Published on November 15, 2007
Political parties campaigning for the December 23 general election should seriously rethink their agricultural policies. Instead of rehashing the old formulae that emphasise the use of subsidies to keep farmers happy, they should consider a more principled approach to ensure efforts to improve farmers' living standards actually work in a more sustainable manner. Measures should include an increase in government spending on research and development on quality of seeds, and enhancing potential for adding value to agricultural products.
Subsidies keep farmers dependent on government handouts, which keep them afloat from one crop season to the next without really improving their conditions. Nor do they provide farmers with incentives to improve their productivity. Instead, subsidies have kept farmers languishing in poverty. Failure by Thai farmers to improve their productivity, which is among the lowest of the world's major food exporters, means the competitiveness of Thailand's farm sector has continued to slip. The further Thai farmers' competitiveness falls, the more dependent they become on subsidies.
This explains why too many farmers in this country continue to be bogged down at the subsistence level. They continue to grow crops the way their ancestors did, giving little thought to the idea they have to try hard to keep production costs low while at the same time improving yields. They have become reliant on bail-outs every time they suffer losses when crop prices fall below the cost of production. Most farmers don't see that what they do is a business venture, from which they must make sufficient profit not only to get by, but prosper. While there are exceptional cases in which some really smart farmers, through self-improvement, have managed to break away from poverty and indebtedness to become enterprising entrepreneurs, people with such flair have, sadly, been too few and far between.
The problem with farm subsidies is that unprincipled politicians and political parties have used them to manipulate farmers to score easy political points, and to win elections.
Politicians also like agricultural subsidies for another reason: subsidy programmes usually involve the spending of huge amounts of taxpayers' money, which they and their cronies have the opportunity to plunder. Corruption is rife in farm subsidy programmes because of poor monitoring and lack of effective assessment.
Former prime minister Thaksin Shinawatra and his now-defunct Thai Rak Thai Party were among the worst abusers of farm subsidies, which were an integral part of their populist policies.

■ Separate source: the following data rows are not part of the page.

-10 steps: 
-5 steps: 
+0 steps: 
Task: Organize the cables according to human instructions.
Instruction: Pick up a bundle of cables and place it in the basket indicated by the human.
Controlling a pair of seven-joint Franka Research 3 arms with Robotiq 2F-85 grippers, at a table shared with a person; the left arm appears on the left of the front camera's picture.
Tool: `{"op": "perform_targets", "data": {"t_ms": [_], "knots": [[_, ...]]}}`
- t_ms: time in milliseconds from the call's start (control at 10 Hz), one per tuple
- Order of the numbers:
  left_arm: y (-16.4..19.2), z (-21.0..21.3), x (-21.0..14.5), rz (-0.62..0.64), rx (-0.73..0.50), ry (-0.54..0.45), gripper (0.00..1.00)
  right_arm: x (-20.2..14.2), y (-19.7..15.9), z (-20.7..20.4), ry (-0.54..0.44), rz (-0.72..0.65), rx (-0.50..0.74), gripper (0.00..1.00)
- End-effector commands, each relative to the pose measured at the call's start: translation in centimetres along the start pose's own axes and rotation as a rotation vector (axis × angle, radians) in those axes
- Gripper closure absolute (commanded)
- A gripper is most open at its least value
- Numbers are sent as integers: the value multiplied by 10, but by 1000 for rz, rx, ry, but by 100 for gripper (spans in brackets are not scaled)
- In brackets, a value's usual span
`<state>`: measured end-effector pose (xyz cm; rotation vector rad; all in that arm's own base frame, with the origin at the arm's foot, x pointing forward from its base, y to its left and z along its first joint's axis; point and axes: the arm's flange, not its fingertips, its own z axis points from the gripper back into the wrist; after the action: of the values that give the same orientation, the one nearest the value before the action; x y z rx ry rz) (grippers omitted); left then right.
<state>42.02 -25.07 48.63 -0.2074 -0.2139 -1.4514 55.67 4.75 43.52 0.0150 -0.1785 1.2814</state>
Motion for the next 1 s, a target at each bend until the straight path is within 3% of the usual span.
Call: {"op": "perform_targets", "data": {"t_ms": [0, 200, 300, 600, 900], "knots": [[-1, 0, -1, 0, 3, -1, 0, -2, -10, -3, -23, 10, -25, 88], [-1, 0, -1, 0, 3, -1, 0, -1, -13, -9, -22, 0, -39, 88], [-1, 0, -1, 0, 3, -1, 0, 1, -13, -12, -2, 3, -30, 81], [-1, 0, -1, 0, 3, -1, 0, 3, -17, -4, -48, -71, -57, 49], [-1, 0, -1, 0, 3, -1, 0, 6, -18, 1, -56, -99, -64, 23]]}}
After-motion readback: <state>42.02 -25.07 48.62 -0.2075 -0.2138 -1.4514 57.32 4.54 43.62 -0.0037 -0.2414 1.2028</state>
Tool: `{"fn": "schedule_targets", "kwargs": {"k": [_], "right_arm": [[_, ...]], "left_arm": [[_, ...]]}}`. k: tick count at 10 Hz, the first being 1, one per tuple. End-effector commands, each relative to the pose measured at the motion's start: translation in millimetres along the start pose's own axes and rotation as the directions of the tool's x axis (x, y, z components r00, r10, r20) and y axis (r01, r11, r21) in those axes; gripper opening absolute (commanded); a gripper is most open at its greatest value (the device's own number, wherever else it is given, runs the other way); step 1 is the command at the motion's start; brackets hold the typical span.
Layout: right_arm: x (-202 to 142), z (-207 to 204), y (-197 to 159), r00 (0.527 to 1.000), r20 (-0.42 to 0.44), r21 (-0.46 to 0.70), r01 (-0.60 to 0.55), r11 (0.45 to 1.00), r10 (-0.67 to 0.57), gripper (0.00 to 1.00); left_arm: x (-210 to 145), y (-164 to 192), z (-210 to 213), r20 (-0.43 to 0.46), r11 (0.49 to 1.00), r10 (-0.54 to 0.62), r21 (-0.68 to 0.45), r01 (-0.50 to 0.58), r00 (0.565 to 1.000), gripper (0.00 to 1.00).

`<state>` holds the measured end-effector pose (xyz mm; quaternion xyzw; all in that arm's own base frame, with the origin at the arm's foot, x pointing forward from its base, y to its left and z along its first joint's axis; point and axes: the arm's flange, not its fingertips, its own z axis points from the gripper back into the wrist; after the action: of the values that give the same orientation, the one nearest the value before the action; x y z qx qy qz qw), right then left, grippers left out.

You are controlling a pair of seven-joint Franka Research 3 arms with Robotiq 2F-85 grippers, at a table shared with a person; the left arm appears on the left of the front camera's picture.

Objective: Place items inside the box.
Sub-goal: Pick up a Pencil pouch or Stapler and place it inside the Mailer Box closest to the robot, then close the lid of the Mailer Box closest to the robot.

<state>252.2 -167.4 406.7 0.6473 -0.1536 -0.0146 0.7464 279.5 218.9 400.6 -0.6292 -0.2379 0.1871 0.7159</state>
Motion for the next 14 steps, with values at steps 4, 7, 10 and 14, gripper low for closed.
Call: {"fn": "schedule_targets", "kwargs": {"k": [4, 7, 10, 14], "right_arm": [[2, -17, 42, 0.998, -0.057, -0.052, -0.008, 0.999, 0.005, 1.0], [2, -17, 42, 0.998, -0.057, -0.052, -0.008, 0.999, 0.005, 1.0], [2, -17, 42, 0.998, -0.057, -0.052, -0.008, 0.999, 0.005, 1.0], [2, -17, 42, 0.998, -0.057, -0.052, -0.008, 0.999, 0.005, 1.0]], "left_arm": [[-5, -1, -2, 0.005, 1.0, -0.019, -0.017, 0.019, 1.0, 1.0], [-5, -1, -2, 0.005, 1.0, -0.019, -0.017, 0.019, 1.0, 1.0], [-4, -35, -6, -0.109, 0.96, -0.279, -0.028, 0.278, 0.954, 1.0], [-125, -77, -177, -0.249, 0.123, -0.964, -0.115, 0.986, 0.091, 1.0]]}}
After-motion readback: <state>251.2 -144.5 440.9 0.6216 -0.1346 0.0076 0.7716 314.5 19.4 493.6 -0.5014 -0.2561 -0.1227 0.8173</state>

Those policies took the form of farm debt forgiveness that was poorly targeted, and market intervention exercises to shore up prices of crops. Tens of billions of baht in farm subsidies were spent each year during the more than five years the Thaksin government was in power. There was little to show in terms of concrete improvements in farmers' lives. Worse, many farmers have fallen into even deeper debt as a result of the previous government's policy to stimulate private consumption.
Responsible politicians and their parties must find ways to get Thailand out of this vicious circle, which is holding back the national development.But before subsidies can be cut, drastic reform has to take place. An important part of this reform will be a comprehensive programme to identify the poorest of the poor among farmers who, despite their own and everybody else's efforts to improve their situation, remain persistently and hopelessly in debt.
These people deserve all the help they can get from the government and indeed the rest of society through comprehensive community-based development projects that are well thought out. All projects designed to help the poorest farmers must address their problems in a holistic manner, including improvement in education, public health and skill training. And they must also be subjected to rigorous assessment to make sure only the people who most deserve help get what they need.
For this to happen, political parties contesting the election must come to an agreement on how they propose to solve farmers' long-standing problems. The government that will emerge from the upcoming poll must not lose any more time or resources on subsidy programmes that are wasteful and counterproductive.